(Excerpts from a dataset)
──────────

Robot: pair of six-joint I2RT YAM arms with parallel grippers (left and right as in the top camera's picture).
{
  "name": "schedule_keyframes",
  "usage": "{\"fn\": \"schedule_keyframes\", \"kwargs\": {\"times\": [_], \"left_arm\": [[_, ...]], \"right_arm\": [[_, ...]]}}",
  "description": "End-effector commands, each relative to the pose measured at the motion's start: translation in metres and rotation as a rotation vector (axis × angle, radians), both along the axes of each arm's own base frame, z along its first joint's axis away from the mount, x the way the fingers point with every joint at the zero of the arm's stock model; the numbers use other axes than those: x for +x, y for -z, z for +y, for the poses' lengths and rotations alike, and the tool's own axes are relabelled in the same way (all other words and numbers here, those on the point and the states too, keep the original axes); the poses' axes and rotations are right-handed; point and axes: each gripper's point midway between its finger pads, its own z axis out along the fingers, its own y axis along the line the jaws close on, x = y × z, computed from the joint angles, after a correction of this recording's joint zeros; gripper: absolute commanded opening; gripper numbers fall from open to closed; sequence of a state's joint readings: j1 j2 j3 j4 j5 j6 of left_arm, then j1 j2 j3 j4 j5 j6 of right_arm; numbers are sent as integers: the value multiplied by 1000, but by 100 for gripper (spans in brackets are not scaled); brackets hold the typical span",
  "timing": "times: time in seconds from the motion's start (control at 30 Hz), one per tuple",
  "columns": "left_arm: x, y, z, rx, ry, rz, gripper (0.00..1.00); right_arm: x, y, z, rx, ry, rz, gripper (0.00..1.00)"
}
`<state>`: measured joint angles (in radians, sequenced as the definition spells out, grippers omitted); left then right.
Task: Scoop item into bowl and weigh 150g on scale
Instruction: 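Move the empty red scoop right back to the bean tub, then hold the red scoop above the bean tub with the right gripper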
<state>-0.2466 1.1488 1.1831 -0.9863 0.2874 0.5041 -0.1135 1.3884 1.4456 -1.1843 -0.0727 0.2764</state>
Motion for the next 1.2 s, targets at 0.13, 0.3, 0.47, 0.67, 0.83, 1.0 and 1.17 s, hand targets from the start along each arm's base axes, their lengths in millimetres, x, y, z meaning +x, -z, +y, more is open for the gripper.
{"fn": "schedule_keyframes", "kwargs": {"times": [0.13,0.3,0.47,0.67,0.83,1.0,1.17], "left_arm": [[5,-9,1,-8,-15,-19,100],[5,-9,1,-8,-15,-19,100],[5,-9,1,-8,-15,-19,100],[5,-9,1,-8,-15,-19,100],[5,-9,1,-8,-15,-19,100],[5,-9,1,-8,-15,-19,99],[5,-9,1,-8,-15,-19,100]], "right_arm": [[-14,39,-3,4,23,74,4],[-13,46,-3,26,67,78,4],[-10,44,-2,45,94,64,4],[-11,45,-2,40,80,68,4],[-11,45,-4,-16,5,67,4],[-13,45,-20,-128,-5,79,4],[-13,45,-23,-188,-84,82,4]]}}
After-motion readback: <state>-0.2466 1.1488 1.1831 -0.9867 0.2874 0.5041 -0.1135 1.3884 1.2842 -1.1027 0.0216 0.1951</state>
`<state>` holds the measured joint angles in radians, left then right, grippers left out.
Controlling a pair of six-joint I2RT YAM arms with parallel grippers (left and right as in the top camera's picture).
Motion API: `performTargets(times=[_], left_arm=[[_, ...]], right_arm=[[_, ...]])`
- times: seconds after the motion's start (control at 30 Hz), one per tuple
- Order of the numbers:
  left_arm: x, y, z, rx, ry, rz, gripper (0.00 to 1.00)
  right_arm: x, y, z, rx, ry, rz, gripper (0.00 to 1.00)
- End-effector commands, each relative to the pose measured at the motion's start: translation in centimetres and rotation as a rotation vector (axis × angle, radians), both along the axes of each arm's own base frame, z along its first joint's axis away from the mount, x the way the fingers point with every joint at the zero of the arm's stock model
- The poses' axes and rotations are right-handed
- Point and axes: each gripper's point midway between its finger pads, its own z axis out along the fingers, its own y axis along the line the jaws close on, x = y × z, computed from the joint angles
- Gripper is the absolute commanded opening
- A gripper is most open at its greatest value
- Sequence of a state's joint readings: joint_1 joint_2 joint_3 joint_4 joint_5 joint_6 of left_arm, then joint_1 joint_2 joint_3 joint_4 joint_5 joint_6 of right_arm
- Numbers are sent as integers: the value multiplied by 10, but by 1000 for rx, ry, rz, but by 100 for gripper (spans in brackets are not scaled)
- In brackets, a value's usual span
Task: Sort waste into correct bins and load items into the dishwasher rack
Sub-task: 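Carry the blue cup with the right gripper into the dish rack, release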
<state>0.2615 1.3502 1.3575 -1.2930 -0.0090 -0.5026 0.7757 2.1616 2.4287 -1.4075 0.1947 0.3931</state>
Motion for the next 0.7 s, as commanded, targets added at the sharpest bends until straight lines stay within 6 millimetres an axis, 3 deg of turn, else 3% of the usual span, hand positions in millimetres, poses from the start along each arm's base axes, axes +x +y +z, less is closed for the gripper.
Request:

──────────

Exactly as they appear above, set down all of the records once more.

Robot: pair of six-joint I2RT YAM arms with parallel grippers (left and right as in the top camera's picture).
{
  "name": "schedule_keyframes",
  "usage": "{\"fn\": \"schedule_keyframes\", \"kwargs\": {\"times\": [_], \"left_arm\": [[_, ...]], \"right_arm\": [[_, ...]]}}",
  "description": "End-effector commands, each relative to the pose measured at the motion's start: translation in metres and rotation as a rotation vector (axis × angle, radians), both along the axes of each arm's own base frame, z along its first joint's axis away from the mount, x the way the fingers point with every joint at the zero of the arm's stock model; the numbers use other axes than those: x for +x, y for -z, z for +y, for the poses' lengths and rotations alike, and the tool's own axes are relabelled in the same way (all other words and numbers here, those on the point and the states too, keep the original axes); the poses' axes and rotations are right-handed; point and axes: each gripper's point midway between its finger pads, its own z axis out along the fingers, its own y axis along the line the jaws close on, x = y × z, computed from the joint angles, after a correction of this recording's joint zeros; gripper: absolute commanded opening; gripper numbers fall from open to closed; sequence of a state's joint readings: j1 j2 j3 j4 j5 j6 of left_arm, then j1 j2 j3 j4 j5 j6 of right_arm; numbers are sent as integers: the value multiplied by 1000, but by 100 for gripper (spans in brackets are not scaled); brackets hold the typical span",
  "timing": "times: time in seconds from the motion's start (control at 30 Hz), one per tuple",
  "columns": "left_arm: x, y, z, rx, ry, rz, gripper (0.00..1.00); right_arm: x, y, z, rx, ry, rz, gripper (0.00..1.00)"
}
`<state>`: measured joint angles (in radians, sequenced as the definition spells out, grippers omitted); left then right.
Task: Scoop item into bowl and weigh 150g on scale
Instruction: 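Move the empty red scoop right back to the bean tub, then hold the red scoop above the bean tub with the right gripper
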<state>-0.2466 1.1488 1.1831 -0.9863 0.2874 0.5041 -0.1135 1.3884 1.4456 -1.1843 -0.0727 0.2764</state>
Motion for the next 1.2 s, targets at 0.13, 0.3, 0.47, 0.67, 0.83, 1.0 and 1.17 s, hand targets from the start along each arm's base axes, their lengths in millimetres, x, y, z meaning +x, -z, +y, more is open for the gripper.
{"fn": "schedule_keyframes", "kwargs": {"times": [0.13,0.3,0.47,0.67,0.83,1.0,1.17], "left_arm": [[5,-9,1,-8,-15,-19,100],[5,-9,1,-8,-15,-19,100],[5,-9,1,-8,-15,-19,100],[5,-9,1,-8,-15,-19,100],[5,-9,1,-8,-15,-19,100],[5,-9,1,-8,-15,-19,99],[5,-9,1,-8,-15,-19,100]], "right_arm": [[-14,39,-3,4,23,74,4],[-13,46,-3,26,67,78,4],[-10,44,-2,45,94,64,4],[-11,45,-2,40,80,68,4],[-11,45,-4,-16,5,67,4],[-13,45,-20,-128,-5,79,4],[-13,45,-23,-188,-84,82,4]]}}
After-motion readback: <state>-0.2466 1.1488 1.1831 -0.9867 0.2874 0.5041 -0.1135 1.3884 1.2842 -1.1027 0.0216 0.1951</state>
`<state>` holds the measured joint angles in radians, left then right, grippers left out.
Controlling a pair of six-joint I2RT YAM arms with parallel grippers (left and right as in the top camera's picture).
Motion API: `performTargets(times=[_], left_arm=[[_, ...]], right_arm=[[_, ...]])`
- times: seconds after the motion's start (control at 30 Hz), one per tuple
- Order of the numbers:
  left_arm: x, y, z, rx, ry, rz, gripper (0.00 to 1.00)
  right_arm: x, y, z, rx, ry, rz, gripper (0.00 to 1.00)
- End-effector commands, each relative to the pose measured at the motion's start: translation in centimetres and rotation as a rotation vector (axis × angle, radians), both along the axes of each arm's own base frame, z along its first joint's axis away from the mount, x the way the fingers point with every joint at the zero of the arm's stock model
- The poses' axes and rotations are right-handed
- Point and axes: each gripper's point midway between its finger pads, its own z axis out along the fingers, its own y axis along the line the jaws close on, x = y × z, computed from the joint angles
- Gripper is the absolute commanded opening
- A gripper is most open at its greatest value
- Sequence of a state's joint readings: joint_1 joint_2 joint_3 joint_4 joint_5 joint_6 of left_arm, then joint_1 joint_2 joint_3 joint_4 joint_5 joint_6 of right_arm
- Numbers are sent as integers: the value multiplied by 10, but by 1000 for rx, ry, rz, but by 100 for gripper (spans in brackets are not scaled)
- In brackets, a value's usual span
Task: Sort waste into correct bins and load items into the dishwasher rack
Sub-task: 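Carry the blue cup with the right gripper into the dish rack, release
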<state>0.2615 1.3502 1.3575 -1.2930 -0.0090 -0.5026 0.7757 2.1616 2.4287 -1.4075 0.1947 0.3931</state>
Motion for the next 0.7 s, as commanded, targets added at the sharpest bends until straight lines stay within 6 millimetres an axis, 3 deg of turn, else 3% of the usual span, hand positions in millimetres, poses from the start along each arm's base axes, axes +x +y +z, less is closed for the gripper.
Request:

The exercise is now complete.